[EXERCISE]: Locate, in the data below, the line that contains "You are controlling" and the line that contains "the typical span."; reproduce exactly those two lines and every line between them, nothing more.

[Excerpts from a dataset]

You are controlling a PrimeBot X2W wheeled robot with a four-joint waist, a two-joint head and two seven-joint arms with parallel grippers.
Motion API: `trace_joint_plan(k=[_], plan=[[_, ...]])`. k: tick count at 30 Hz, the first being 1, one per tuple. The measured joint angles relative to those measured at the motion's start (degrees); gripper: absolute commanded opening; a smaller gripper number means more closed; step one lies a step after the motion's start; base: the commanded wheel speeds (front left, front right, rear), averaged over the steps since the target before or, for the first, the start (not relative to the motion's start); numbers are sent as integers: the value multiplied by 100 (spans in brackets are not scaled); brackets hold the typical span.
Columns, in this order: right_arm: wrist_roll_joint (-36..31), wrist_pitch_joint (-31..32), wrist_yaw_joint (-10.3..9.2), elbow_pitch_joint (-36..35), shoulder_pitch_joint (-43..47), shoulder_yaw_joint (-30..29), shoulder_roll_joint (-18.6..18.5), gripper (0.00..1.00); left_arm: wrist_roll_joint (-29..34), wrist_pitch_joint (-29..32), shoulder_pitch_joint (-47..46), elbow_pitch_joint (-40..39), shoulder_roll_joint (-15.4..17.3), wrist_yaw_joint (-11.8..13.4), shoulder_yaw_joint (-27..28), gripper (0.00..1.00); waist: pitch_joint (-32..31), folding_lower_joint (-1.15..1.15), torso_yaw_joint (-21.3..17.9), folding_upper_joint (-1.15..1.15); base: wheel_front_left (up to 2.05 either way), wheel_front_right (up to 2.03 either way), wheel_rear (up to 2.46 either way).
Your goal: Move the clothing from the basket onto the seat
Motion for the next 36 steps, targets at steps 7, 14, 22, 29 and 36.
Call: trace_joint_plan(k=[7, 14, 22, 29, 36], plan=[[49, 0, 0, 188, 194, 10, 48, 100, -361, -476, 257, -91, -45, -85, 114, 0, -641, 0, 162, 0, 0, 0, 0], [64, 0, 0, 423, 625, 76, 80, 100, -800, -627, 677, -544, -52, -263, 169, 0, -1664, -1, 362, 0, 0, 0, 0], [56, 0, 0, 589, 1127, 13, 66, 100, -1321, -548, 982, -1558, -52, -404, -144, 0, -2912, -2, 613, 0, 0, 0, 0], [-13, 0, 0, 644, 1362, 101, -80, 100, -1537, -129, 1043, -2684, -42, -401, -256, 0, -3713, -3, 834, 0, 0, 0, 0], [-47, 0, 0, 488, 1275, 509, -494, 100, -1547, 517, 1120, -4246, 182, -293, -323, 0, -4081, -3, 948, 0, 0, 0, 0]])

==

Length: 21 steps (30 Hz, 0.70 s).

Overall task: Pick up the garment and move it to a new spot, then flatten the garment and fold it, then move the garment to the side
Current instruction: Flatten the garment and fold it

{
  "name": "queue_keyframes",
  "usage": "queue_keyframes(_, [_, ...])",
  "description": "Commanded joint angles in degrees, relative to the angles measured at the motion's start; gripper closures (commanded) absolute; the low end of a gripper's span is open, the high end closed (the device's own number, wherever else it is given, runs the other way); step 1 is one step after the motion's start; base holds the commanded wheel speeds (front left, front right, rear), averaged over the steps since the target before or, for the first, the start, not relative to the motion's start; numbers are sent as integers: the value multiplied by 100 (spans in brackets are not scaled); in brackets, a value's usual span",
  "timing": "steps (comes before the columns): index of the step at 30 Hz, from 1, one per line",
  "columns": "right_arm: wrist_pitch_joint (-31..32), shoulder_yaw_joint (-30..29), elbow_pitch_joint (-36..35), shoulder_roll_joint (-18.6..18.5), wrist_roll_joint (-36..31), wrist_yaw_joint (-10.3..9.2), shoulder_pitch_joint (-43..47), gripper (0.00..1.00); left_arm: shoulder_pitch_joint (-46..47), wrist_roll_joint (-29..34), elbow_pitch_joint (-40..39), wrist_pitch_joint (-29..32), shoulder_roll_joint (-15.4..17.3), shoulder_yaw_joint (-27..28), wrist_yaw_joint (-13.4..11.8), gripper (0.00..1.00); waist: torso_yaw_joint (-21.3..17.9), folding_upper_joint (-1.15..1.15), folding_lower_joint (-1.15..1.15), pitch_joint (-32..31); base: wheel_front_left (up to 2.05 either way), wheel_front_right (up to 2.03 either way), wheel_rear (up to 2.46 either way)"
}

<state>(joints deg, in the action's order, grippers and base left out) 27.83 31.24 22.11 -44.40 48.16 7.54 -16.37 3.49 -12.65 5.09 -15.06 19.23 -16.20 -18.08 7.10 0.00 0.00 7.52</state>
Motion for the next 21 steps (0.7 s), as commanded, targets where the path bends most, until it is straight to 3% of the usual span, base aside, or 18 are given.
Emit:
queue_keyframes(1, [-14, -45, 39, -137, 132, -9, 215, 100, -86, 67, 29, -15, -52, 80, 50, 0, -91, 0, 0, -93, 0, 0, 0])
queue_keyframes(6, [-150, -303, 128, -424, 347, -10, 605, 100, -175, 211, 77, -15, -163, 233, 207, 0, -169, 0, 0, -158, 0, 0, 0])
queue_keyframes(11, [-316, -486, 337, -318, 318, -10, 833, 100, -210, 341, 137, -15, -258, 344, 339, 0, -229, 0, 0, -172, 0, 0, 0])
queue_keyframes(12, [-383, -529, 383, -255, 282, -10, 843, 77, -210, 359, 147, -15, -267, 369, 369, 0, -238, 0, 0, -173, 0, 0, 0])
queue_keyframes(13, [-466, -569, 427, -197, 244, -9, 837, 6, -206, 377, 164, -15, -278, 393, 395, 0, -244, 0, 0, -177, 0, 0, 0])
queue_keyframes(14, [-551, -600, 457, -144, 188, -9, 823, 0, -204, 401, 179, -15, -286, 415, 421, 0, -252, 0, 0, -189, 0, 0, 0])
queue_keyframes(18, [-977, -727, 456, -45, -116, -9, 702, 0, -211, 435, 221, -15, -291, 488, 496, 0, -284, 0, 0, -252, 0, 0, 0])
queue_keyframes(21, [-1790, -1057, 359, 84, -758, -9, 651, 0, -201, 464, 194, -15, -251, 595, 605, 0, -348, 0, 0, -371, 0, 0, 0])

[TASK OUTPUT]:
You are controlling a PrimeBot X2W wheeled robot with a four-joint waist, a two-joint head and two seven-joint arms with parallel grippers.
Motion API: `trace_joint_plan(k=[_], plan=[[_, ...]])`. k: tick count at 30 Hz, the first being 1, one per tuple. The measured joint angles relative to those measured at the motion's start (degrees); gripper: absolute commanded opening; a smaller gripper number means more closed; step one lies a step after the motion's start; base: the commanded wheel speeds (front left, front right, rear), averaged over the steps since the target before or, for the first, the start (not relative to the motion's start); numbers are sent as integers: the value multiplied by 100 (spans in brackets are not scaled); brackets hold the typical span.

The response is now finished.